1Differences with beres/deres
2############################
3
4Some of your old rdef files may fail to compile with rc. Besides different command line arguments,
5rc also has slightly different syntax and semantics. These changes were made to allow for the future
6expansion of the rdef grammar and to make resource scripts easier to write and understand. The
7compiler should be backwards compatible with the majority of old scripts, but in some cases it was
8necessary to break stuff.
9
10Differences with beres
11======================
12
13We allow the \0 escape in string literals.
14
15Our handling of the minus sign is more restrictive; we don't treat it like a unary minus operator,
16which means you may only put one minus in front of a number to negate it (i.e. "- -10" is an error).
17
18beres allows #define statements, but apparently ignores them. The compiler reports no error, but
19any symbols you define are not recognized later on. We don't allow #defines (yet).
20
21beres allows you to put enum symbols in resource data, and replaces the symbol with its value. For
22some reason, it lets you assign any kind of data to enum symbols, such as strings and floats. Since
23that is not valid C/C++ syntax, librdef does not allow this. As a result, it does not make much
24sense for us to support enum symbols in resource data.
25
26We only allow a few type casts, but enough to be backwards compatible. beres allows you to cast
27from bool to all other types, between strings and numeric types, etc. The usefulness of this is
28limited, so to keep things simple librdef doesn't allow that.
29
30There is no need to put parentheses around a type code, even for simple data; beres sometimes
31requires the parens and sometimes it doesn't. With rc, they are always optional (preferred notation
32is without the parens).
33
34beres allows multiple type codes and/or type casts per resource statement/data field, but we allow
35only one of each. Because we don't associate type codes with data (but only with the resource
36itself or with individual message fields), we don't allow the shortcut notation that lets you put a
37type code and cast inside one set of parentheses.
38
39We do not allow arrays to have named fields, nor do we allow messages (and archives) to have
40unnamed fields. beres apparently treats all compound data the same, but we don't, because not all
41compound data is the same.
42
43When specifying array data, the "array" keyword is required. beres allows you to omit the array
44keyword and just put the data between braces, but that conflicts with our handling of user-defined
45types.
46
47Field names in message resources may only be string literals. beres allows identifiers but it
48converts them to string literals anyway. Just like normal data, you may cast the field's data to a
49different type, but not to a different type code. Specifying a non-standard type code is fine, but
50it goes in front of the type name. Just like beres, rc considers "array", "message", and "archive"
51to be valid data type names, but "message" and "archive" cannot be followed by a "what" code
52(beres ignores that anyway). When you cast an archive to a message, we don't strip the "class"
53field (in fact, we don't perform any conversion).
54
55We allow users to define their own types. The built-in types from beres (point, rect, and rgb_color)

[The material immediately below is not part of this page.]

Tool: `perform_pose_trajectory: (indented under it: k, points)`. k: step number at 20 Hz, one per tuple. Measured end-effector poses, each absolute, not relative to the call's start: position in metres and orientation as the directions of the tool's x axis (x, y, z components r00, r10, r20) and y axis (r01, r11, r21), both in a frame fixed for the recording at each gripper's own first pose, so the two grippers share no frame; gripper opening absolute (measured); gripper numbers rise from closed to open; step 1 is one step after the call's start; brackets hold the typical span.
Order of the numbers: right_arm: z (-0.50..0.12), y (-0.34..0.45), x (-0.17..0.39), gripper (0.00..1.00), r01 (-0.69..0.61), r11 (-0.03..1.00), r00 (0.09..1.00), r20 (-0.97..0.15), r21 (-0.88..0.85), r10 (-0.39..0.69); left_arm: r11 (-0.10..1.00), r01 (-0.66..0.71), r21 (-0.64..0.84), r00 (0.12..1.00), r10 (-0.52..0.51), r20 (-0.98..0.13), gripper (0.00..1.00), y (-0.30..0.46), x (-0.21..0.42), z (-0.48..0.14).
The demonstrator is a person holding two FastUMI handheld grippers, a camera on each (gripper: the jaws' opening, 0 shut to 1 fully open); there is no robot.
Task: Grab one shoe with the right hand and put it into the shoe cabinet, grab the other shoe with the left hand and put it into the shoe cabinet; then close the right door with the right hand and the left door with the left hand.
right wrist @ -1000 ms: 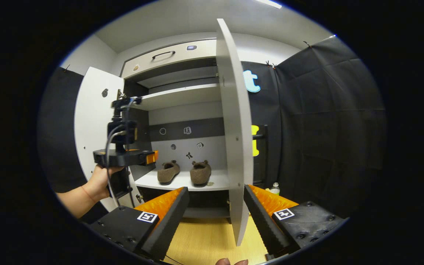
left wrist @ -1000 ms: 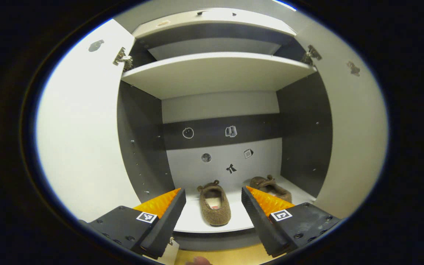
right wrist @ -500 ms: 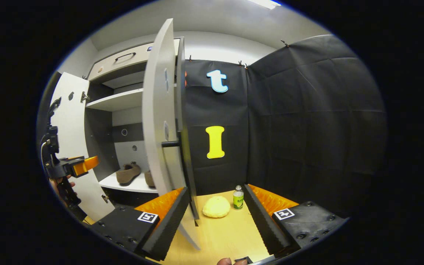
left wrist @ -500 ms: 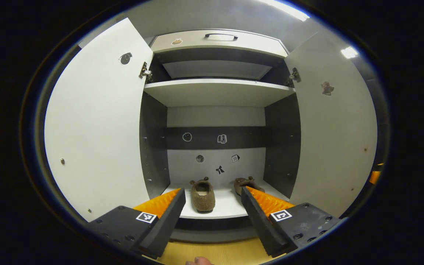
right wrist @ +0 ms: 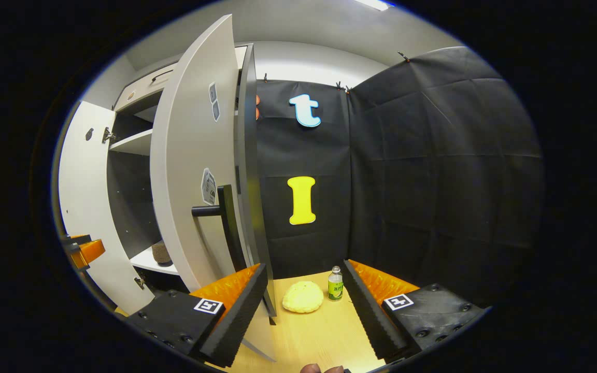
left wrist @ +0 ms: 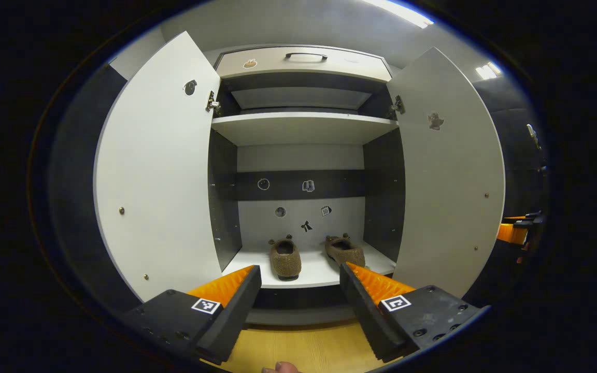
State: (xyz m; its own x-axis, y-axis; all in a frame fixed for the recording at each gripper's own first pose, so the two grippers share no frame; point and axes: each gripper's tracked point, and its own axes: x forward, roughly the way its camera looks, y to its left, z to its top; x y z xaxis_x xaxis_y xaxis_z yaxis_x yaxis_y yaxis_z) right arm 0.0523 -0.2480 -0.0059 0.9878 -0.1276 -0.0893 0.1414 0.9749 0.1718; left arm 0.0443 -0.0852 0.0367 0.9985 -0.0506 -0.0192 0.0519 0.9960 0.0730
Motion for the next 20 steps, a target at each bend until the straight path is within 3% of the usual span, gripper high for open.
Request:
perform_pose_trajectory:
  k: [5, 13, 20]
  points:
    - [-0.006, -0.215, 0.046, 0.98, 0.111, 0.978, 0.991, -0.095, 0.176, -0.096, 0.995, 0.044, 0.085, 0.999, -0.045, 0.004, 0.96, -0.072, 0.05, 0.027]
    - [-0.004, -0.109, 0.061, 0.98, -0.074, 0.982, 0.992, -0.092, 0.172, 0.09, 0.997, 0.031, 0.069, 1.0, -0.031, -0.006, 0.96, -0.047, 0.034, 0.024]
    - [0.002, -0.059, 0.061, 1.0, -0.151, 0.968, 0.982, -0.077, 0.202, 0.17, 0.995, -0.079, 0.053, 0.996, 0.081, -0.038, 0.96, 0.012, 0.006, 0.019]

56are re-implemented as such user-defined types. The syntax for these three built-ins should still be
57backwards compatible with old scripts.
58
59beres automatically adds names for resources that are specified as "resource(R_Symbol)", unless the
60"explicit names only" option is set. We do that the other way around: we don't automatically add
61names unless the user sets the "auto names" option.
62
63Differences with deres
64======================
65
66We do not write the "generated at" time into the files.
67
68Type codes that cannot be represented as #'xxxx' are written as #num where num is a decimal number, not hexadecimal.
69
70Floats and doubles have a bunch of extra zeroes.
71
72Hex numbers are always uppercase.
73
74We may render string literals somewhat differently.
75
76We only write a header file if the "auto names" option is set.